I did a couple of work related emails – which I now am having trouble remembering, though they seemed to take a whirl. Oh, yeah. Reading the documents, saying the words. Making the commitments to continue showing up, though not indiscriminately and not for everything and not forever because this is the year that is mine to emerge within, festooned as I may be with 12 years of problematic and occasionally beautiful bloggage in my wake.  It can take a long time for a person to find their voice, a long time to find the line. 

This morning I messaged a person that I knew through the radical mental health movement – a person who is a mentor and an inspiration to me because they seem to understand what it is to be deeply post-modern without trying to unbelieve, and they are a fucking genius. 

Which brings me back to the unknown community of my peers and who those people might be. When I was losing my mind and had a sense of great certainty that I was somehow connected to a tremendous undoing of ideas and illumination of the human condition for the purpose of contributing to the salvation of the history of the future vis a vis proving God with pictures of clouds on the internet and realizing the extent to which I, personally, was seen and ‘understood’ in ways that were totally idiotic, diminishing, and ill-informed, not to mention cruel and insulting not only to my ego, but to the person I am in my most raw humanity – who is a person that does not want there to be any more avoidable suffering in the world because there are ways to do anything that reduce suffering and we should not be doing things that create or necessitate the suffering and harm of sentient beings or earth forms older than we can even fucking imagine, or the waters of the earth itself – also eternal – and I am mostly just trying to be a good person in a world that I only feel safe alone in. 

(Weird sentence – figure out some other way to say In this world, I only feel safe when I am alone. But also when I am with children, dogs, and trees. Birds, too. Once other people get to be a certain age, they start to see me differently, in ways that are bizarre and inaccurate and partial. In their perspective, I am not who I am to myself and this creates enormous confusion, because as they are interacting with me, they are interacting with their idea of me and who I am and what – based on that idea – I should be doing. Mothering, daughtering, friending, meeting, etc.) 

Today has been slightly less mind-blitzed. It might srsly be the zoom meetings and the need to attend visually and auditorily and be conscious of what my face is fucking doing because my face does peculiar things at times.  I had one zoom meeting today and it was only with one person, but still I was struggling to attend to what he was saying, and distracted by the space behind him and the look of his face moving and my face there being tiny and yet knowing it was huge on his screen. Aye. So unnerving.
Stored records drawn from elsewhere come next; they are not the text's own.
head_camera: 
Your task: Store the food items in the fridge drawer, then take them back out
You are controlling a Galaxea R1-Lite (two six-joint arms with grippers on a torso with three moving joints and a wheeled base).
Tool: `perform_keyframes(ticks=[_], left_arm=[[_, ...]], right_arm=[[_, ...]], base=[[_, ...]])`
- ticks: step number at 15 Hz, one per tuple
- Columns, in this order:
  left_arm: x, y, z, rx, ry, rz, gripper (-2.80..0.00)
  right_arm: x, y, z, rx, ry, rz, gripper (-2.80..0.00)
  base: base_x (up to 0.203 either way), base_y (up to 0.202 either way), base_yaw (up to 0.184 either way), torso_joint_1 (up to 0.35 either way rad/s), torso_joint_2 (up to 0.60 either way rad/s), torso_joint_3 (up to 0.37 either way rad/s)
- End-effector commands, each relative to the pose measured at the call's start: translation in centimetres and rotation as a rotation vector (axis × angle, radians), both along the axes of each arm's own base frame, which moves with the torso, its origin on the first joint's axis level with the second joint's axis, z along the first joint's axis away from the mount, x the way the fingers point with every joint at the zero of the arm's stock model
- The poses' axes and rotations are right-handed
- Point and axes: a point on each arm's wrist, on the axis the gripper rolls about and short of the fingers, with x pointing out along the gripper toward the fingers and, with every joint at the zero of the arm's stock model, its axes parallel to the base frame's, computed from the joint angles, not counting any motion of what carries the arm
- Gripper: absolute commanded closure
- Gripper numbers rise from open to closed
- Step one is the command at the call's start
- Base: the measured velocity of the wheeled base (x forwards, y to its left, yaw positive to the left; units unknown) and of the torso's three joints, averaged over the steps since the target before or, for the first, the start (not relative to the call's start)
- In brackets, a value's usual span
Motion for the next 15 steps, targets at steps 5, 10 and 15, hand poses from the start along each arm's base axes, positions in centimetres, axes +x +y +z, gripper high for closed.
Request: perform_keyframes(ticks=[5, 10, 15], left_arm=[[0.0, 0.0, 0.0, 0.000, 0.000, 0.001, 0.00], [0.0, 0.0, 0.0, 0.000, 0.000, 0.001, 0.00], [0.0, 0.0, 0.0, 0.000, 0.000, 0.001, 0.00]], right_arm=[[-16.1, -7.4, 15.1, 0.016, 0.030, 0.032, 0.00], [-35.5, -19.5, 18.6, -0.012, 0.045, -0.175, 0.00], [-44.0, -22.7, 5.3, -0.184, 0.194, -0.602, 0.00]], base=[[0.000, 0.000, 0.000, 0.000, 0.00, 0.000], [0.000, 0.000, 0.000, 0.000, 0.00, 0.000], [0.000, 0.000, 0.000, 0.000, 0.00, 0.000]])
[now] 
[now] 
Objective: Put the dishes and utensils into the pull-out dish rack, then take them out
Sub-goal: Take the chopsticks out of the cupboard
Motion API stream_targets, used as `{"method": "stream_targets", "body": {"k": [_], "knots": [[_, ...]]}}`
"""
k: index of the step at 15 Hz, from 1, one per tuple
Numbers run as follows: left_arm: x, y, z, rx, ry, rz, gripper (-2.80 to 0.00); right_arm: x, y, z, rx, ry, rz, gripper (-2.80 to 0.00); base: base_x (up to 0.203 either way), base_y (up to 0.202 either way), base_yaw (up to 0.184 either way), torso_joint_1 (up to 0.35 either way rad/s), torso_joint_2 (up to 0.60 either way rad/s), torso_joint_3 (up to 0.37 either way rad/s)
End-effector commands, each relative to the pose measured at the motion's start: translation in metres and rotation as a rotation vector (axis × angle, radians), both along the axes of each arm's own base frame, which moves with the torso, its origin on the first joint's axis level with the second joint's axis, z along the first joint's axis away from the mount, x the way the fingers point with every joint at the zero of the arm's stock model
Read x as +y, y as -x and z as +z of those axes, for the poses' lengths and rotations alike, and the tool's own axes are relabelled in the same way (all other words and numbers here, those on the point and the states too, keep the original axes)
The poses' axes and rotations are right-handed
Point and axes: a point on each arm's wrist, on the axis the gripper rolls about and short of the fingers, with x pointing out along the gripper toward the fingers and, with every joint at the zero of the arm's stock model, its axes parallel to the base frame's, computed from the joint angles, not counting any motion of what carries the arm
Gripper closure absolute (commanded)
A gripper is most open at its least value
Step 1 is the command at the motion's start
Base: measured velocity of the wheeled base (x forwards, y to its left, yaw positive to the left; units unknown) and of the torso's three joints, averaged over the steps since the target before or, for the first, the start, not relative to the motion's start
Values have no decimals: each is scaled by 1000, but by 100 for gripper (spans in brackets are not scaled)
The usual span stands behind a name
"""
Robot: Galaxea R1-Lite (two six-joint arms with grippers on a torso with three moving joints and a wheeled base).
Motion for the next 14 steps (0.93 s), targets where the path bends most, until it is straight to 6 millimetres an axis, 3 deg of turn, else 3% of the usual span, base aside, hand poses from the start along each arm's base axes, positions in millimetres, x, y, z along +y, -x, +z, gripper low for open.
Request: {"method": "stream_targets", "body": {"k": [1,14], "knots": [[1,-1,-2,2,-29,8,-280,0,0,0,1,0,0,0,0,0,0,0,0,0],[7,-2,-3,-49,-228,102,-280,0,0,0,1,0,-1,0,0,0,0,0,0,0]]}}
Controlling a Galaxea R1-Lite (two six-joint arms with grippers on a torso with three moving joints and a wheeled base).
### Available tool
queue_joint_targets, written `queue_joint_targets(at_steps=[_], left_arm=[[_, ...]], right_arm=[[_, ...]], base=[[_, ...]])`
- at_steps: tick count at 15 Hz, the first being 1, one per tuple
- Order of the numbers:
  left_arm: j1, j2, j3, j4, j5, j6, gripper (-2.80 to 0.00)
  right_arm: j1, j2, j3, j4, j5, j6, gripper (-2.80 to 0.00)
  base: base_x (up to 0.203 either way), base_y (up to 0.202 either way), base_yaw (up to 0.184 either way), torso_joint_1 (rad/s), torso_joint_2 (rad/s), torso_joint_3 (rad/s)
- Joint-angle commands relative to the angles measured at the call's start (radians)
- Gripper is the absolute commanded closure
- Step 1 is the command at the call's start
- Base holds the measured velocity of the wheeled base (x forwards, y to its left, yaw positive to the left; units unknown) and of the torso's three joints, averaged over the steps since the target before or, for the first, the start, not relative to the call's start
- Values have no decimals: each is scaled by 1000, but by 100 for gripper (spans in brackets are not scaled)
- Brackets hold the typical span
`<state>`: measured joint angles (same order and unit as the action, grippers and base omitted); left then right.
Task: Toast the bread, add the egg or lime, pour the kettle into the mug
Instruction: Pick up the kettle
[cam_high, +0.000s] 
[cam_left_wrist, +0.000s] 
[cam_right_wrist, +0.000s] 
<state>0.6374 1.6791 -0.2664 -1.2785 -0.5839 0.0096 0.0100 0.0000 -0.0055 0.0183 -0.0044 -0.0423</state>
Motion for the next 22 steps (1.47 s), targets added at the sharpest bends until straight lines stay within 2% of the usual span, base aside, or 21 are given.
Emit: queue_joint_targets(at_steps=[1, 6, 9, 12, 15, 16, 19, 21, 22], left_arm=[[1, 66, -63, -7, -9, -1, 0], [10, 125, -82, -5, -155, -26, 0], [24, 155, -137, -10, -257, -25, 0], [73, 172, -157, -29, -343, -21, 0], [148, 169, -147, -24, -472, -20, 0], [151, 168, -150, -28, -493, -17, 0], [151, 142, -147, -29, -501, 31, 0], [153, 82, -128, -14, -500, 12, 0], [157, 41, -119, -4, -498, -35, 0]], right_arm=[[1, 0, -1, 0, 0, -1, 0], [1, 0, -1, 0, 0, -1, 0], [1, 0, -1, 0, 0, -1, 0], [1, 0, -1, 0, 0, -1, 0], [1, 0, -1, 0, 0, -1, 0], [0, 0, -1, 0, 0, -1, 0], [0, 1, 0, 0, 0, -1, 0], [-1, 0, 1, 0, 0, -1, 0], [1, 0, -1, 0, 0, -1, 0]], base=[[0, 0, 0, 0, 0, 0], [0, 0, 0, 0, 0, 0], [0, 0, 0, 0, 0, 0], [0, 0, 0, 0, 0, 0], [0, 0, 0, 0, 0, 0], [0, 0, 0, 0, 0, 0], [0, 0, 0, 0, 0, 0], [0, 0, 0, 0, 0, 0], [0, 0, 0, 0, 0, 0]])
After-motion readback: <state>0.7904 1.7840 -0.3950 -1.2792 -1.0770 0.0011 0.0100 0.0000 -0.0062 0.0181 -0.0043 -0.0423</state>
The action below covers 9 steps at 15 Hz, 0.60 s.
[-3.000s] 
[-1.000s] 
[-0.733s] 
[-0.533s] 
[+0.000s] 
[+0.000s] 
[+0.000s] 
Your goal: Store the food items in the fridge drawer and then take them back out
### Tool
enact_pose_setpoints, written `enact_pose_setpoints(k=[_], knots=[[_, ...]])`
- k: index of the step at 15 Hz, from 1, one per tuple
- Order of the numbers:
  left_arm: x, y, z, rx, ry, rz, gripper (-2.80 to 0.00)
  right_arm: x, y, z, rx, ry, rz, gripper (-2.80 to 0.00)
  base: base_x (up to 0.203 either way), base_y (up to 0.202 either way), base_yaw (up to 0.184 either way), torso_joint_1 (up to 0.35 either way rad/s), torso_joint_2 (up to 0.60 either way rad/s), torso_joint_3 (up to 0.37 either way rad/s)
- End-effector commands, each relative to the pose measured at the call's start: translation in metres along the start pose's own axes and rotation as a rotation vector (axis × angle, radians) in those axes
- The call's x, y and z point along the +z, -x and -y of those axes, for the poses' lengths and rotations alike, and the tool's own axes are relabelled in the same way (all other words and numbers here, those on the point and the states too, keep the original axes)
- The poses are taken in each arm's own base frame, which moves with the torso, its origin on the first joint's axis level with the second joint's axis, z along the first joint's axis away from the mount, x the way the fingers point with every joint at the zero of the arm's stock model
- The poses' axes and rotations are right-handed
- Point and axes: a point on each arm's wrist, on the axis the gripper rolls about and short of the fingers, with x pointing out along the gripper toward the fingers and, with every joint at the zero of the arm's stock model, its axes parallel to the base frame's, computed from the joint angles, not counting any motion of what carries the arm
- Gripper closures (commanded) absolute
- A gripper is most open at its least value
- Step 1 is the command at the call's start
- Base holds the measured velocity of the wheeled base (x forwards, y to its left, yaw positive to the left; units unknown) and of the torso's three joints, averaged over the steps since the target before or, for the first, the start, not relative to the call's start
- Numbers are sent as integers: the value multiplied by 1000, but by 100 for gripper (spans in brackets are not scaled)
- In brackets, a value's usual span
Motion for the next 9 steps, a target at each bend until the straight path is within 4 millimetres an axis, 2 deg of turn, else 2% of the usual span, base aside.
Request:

I started externally processing my thinking and had a couple of collisions of visual thinking narrative and concrete actionable steps in linear progression, kept repeating to myself what I was committing to doing – making a flyer, setting up a Google form. Those things wouldn’t be hard, right?

Now, hours later, I am noticing that the process of doing these things – these relatively simple tasks which actually have a few different tasks nested into them – is looming, feels daunting. 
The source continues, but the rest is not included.